Tuesday, July 05, 2022

Faded Thrills

There are times when I sit through something, constantly asking myself ''why are you subjecting yourself to this?', yet can't seem to switch away from it.  Today, for instance, when I found a streaming channel I recently discovered screening all twelve episodes of the obscure 1931 movie serial King of the Wild back-to-back.  I actually did switch away to other channels several times, but found myself drawn back to this crackly sound tracked, monochrome oddity.  The trouble with such showings of serials in one sitting is that not only do they seem interminable, but that they highlight their repetitiveness and overly convoluted story lines.  King of the Wild, for instance, was virtually impossible to follow so complex did it make its plots and sub-polts, yet their execution involved the same scenarios being repeated over and over.  In their one episode a week format, of course, they don't feel this way - the odds are that the audience will barely remember what happened in the previous episode, let alone three or four episodes ago.  Moreover, a straightforward plot would never be able to sustain four plus hours of total screen time.  As far as I could make out, King of the Wild started with a plot about a white guy having to impersonate a dead Maharaja, (at the Maharaja's request, in order to stop some evil prince from seizing the realm before his brother, the rightful heir, turned up), being framed for the Maharaja's murder, jailed, then escaping to Africa (disguised as an Arab) in search of a letter that would clear his name.  Which sounds like a lot of plot, but that's just the first couple of episodes, as our hero then gets involved in a plot involving a girl searching for her lost brother who knows something about some shenanigans involving diamonds, while opposed by a villainous big game hunter who has some kind of ape man as a henchman and a nefarious Arab played by Boris Karloff.  Oh, and there's this guy in drag wandering around who is also some kind of villain.

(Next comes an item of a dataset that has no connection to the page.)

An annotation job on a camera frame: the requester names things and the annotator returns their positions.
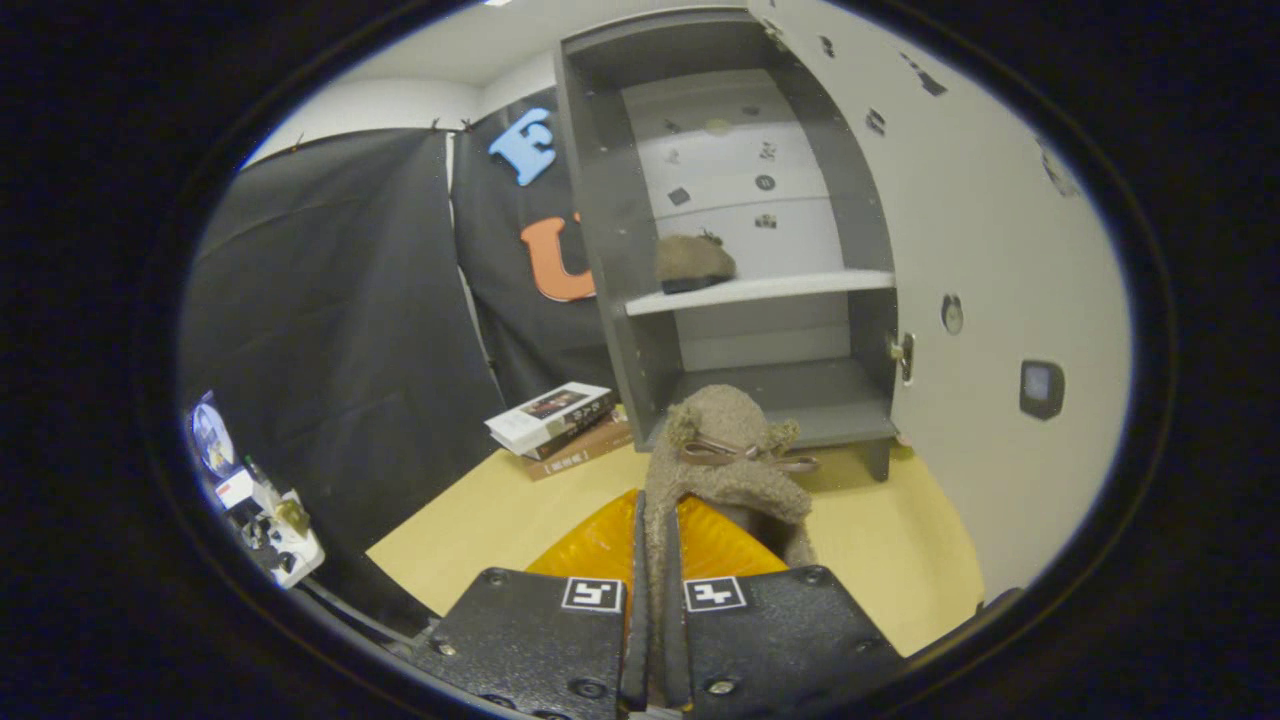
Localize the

All of which might sound exciting, but unfortunately isn't.  It drags along at a deathly pace, with far too many talky scenes of exposition padding out the episodes, poor production values and California making a poor stand in for Africa.  The whole thing quickly becomes tediously repetitive, with the cliffhangers seemingly involving the brother being found, then lost and captured by a villain again, or his sister being repeatedly kidnapped, imprisoned and otherwise imperiled.  So why did I keep going back to it?  Well, I can't deny that I have a weakness for those old serials.  They could often be surprisingly good, especially those produced by Republic in the late thirties a forties, which featured excellent special effects, courtesy of some sophisticated miniatures work by the Lydecker brothers, and some of the best choreographed fight and action sequences of their era.  King of the Wild, however, was a somewhat earlier production, produced by Mascot, (who were later subsumed into Republic), a poverty row studio that, nonetheless, turned out some enjoyable serials.  While King of the Wild certainly had enough bizarre elements - the ape man, Boris Karloff and all those characters in disguise - they never really gel into anything compelling that might lift the serial out of the ordinary.  Maybe if I had watched it an episode at a time on a weekly or even daily basis, it might have felt pacier and less repetitive.  (I actually did this once, watching all twelve episodes of Republic's The Masked Marvel (1943) this way and found it hugely entertaining at only twenty minutes, or so, a day).  Anyway, the long and the short of all this is that, despite it exerting a certain dreadful fascination over me, watching King of the Wild (or any other serial) in a single sitting like this isn't an experience I'm likely to repeat in a hurry.  If nothing else, it made me appreciate those feature versions of serials they released to TV in the sixties, cut down to a hundred, or sometimes even seventy to seventy five minutes running time, excising most of the padding and repetition.